§ **Your goal**: Report all lines below with the word "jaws".
--- Records shown ---
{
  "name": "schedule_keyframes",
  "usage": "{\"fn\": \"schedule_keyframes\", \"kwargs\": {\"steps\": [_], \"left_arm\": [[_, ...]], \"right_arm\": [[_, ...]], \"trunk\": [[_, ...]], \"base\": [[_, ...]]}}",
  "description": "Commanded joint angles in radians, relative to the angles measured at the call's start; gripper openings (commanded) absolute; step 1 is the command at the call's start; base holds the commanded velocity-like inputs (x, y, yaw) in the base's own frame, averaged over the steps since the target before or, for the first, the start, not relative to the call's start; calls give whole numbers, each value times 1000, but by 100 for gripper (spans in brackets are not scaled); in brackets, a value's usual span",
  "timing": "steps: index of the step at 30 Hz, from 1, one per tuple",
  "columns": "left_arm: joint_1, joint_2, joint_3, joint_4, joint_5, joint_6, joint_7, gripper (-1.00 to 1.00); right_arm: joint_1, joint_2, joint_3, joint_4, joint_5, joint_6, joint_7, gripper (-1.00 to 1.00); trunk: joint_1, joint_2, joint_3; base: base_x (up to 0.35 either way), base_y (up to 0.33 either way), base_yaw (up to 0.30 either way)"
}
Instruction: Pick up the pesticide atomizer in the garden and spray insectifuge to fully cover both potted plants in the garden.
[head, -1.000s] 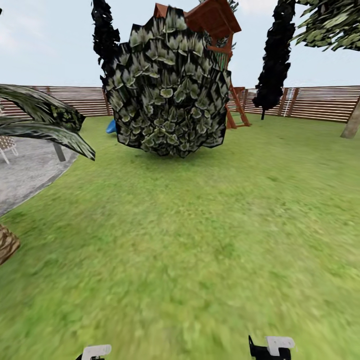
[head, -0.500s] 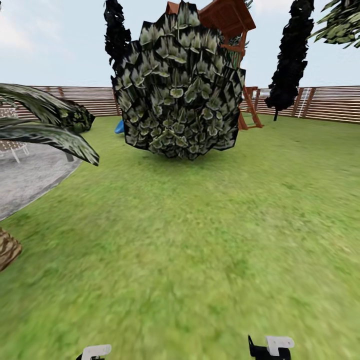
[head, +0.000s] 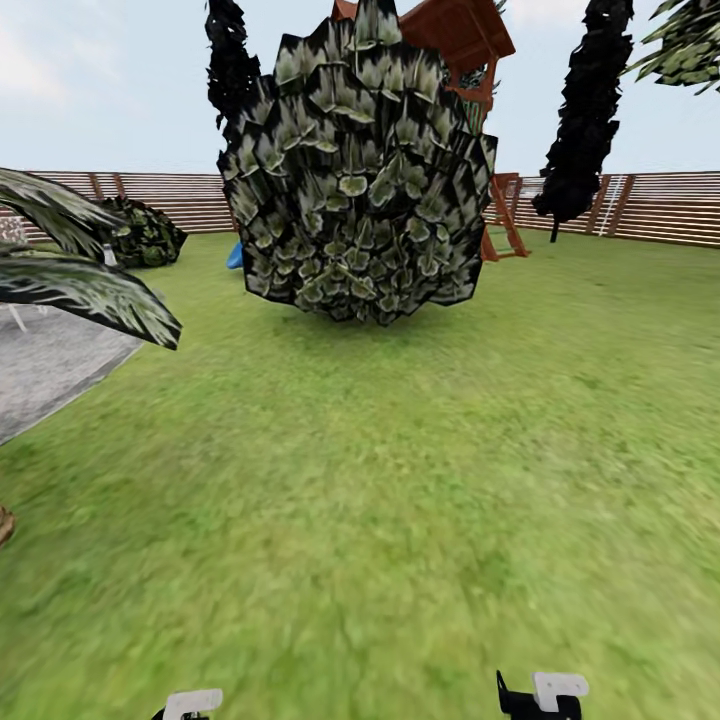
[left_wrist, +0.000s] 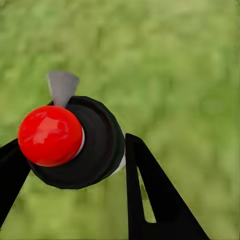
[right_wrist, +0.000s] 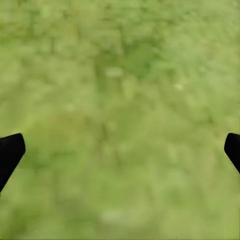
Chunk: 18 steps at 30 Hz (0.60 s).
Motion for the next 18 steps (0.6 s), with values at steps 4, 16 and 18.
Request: {"fn": "schedule_keyframes", "kwargs": {"steps": [4,16,18], "left_arm": [[-1,0,-9,1,7,-3,4,-100],[-1,0,-9,1,7,-3,4,-100],[-1,0,-9,0,7,-3,4,-100]], "right_arm": [[0,0,9,0,-7,-2,-3,100],[0,0,9,0,-6,-2,-4,100],[0,0,9,0,-6,-2,-4,100]], "trunk": [[0,0,-1],[0,0,-1],[0,0,-1]], "base": [[339,0,0],[339,0,0],[339,0,0]]}}
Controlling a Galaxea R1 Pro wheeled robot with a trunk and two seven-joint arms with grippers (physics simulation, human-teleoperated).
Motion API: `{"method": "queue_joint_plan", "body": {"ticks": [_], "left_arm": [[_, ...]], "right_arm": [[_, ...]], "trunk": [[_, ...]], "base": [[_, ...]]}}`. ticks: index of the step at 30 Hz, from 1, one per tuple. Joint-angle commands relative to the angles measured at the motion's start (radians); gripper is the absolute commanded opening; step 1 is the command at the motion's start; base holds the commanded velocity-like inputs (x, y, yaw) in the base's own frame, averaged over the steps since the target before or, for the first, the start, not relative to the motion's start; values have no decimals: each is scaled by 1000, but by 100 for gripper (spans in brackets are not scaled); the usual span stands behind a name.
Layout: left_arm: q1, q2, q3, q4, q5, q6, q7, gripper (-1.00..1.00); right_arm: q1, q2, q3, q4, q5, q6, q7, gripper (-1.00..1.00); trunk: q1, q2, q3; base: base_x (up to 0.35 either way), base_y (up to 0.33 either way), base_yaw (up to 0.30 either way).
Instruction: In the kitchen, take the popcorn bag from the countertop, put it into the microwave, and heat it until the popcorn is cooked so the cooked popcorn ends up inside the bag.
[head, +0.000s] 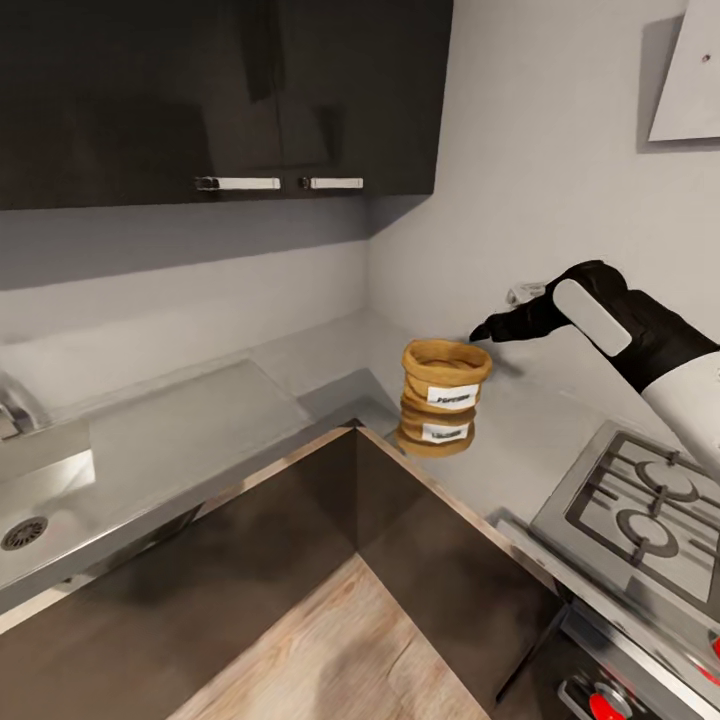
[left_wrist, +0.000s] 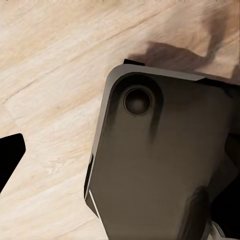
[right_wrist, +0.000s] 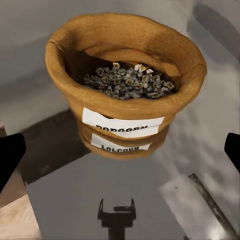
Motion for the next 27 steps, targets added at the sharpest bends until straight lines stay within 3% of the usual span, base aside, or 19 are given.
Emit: {"method": "queue_joint_plan", "body": {"ticks": [1, 4, 8, 9, 14, 18, 27], "left_arm": [[0, -1, 2, 0, 1, -2, 0, 100], [0, -1, 1, 0, 1, -3, 0, 100], [0, -2, 1, 0, 1, -2, 0, 100], [0, -2, 1, 0, 1, -3, 0, 100], [0, 0, 2, -5, 1, -3, 2, 100], [0, 0, 2, -6, 1, -3, 0, 100], [0, 0, 2, -5, 1, -3, 0, 100]], "right_arm": [[-2, -1, 8, -1, -12, 1, -10, 100], [-2, -15, 16, -1, -13, 1, -10, 100], [-2, -53, 180, -1, -15, 1, 0, 100], [-2, -69, 203, -1, -14, 1, 48, 100], [10, -64, 188, 2, -12, 1, 26, 100], [7, -83, 165, -7, 15, 1, 33, 100], [3, -85, 115, -14, 70, 1, 35, 100]], "trunk": [[0, -1, -1], [0, -1, -1], [0, -1, -1], [0, -1, -1], [0, -1, -1], [0, -1, -1], [0, -1, -1]], "base": [[223, 0, 0], [138, 0, 0], [41, 0, 0], [79, 0, 0], [0, 0, 0], [0, 0, 0], [42, 0, 0]]}}
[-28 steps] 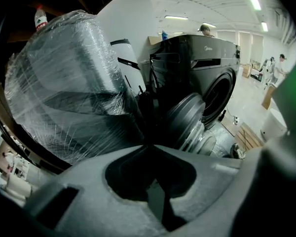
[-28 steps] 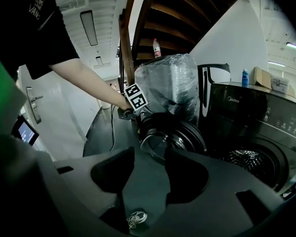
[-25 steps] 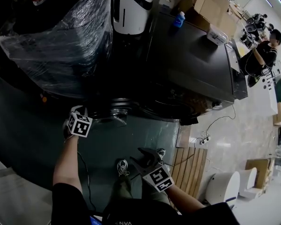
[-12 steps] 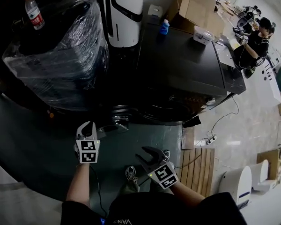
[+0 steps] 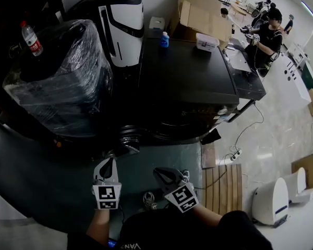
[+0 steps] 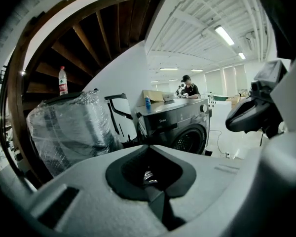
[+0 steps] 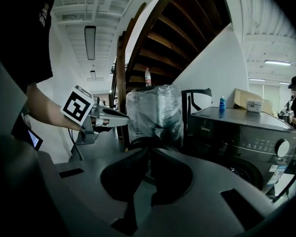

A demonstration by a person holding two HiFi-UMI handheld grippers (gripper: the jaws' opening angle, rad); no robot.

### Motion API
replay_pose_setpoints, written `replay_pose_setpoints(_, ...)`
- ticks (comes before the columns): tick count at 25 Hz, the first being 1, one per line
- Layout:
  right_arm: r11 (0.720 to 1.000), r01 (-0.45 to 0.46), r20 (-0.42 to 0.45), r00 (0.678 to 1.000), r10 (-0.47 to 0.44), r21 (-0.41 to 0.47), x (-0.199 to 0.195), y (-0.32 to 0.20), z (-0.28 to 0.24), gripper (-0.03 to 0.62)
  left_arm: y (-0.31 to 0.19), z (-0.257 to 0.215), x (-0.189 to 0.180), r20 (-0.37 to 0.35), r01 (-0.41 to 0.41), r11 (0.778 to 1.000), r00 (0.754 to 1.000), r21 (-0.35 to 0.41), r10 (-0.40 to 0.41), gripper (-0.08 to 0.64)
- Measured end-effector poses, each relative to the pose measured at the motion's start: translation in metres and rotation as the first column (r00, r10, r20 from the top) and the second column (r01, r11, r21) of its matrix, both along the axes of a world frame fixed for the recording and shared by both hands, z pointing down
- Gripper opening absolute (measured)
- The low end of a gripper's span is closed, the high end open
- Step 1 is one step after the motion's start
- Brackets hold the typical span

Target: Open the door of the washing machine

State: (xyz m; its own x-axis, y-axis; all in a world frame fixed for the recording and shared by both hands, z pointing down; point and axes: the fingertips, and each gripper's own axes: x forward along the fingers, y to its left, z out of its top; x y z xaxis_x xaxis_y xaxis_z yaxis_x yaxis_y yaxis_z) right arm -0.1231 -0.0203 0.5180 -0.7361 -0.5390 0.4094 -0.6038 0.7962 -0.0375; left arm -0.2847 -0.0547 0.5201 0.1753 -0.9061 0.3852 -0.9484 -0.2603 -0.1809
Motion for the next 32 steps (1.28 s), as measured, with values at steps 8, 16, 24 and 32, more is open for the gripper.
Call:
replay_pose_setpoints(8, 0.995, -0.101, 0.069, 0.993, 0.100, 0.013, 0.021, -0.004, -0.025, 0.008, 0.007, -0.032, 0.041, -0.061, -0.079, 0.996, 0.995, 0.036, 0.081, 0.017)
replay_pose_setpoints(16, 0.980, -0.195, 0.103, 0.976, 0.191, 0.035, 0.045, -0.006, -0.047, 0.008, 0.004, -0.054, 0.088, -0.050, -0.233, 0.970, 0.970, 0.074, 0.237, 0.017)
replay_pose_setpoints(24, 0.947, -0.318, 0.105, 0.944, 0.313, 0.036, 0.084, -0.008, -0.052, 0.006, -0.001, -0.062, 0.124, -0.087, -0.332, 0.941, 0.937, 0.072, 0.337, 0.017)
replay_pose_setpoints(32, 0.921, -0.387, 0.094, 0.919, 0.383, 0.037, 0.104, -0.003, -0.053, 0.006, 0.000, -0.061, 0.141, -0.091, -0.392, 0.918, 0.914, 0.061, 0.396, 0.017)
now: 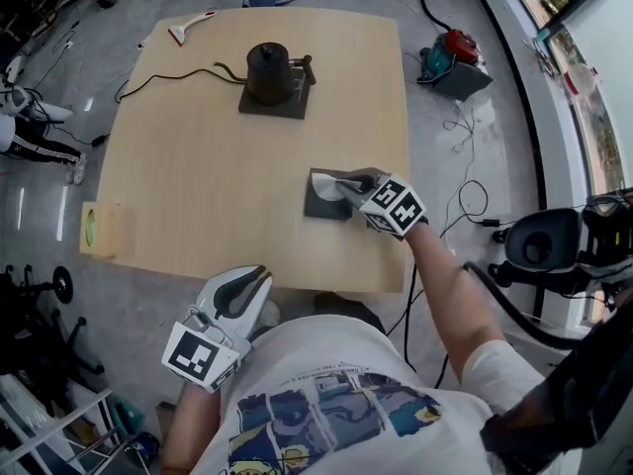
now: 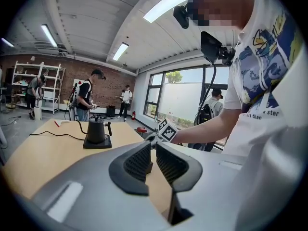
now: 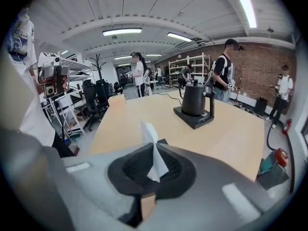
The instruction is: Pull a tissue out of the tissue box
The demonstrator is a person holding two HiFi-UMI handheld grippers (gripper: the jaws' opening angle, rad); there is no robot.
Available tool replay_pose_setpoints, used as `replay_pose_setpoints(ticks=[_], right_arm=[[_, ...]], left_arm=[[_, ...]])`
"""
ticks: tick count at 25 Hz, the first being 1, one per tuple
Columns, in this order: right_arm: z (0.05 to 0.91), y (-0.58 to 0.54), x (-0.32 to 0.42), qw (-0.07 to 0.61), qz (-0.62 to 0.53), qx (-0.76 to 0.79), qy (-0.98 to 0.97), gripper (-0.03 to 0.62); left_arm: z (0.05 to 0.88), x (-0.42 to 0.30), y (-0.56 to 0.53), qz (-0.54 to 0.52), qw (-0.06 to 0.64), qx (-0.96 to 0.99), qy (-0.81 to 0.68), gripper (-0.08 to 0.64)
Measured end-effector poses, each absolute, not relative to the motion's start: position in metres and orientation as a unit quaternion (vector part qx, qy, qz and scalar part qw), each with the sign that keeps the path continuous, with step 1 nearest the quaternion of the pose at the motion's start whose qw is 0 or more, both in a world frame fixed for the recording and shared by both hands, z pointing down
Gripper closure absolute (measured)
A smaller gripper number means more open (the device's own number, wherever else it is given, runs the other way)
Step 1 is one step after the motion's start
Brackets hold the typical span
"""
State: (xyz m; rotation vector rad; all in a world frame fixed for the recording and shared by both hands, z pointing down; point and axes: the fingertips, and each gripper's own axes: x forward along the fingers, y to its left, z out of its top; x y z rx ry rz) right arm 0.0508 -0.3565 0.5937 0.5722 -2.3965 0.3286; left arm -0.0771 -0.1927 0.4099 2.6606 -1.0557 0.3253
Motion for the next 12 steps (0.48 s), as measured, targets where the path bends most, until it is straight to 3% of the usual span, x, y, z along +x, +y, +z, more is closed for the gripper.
replay_pose_setpoints(ticks=[12], right_arm=[[0.580,-0.346,0.053,0.328,0.106,0.257,-0.903,0.588]], left_arm=[[0.404,-0.094,-0.172,0.103,0.123,0.925,-0.345,0.532]])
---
§ **Written solution**:
A demonstration by a person holding two HiFi-UMI handheld grippers (gripper: the jaws' opening angle, rad); no robot.
The demonstrator is a person holding two HiFi-UMI handheld grippers (gripper: the jaws' opening angle, rad); there is no robot.

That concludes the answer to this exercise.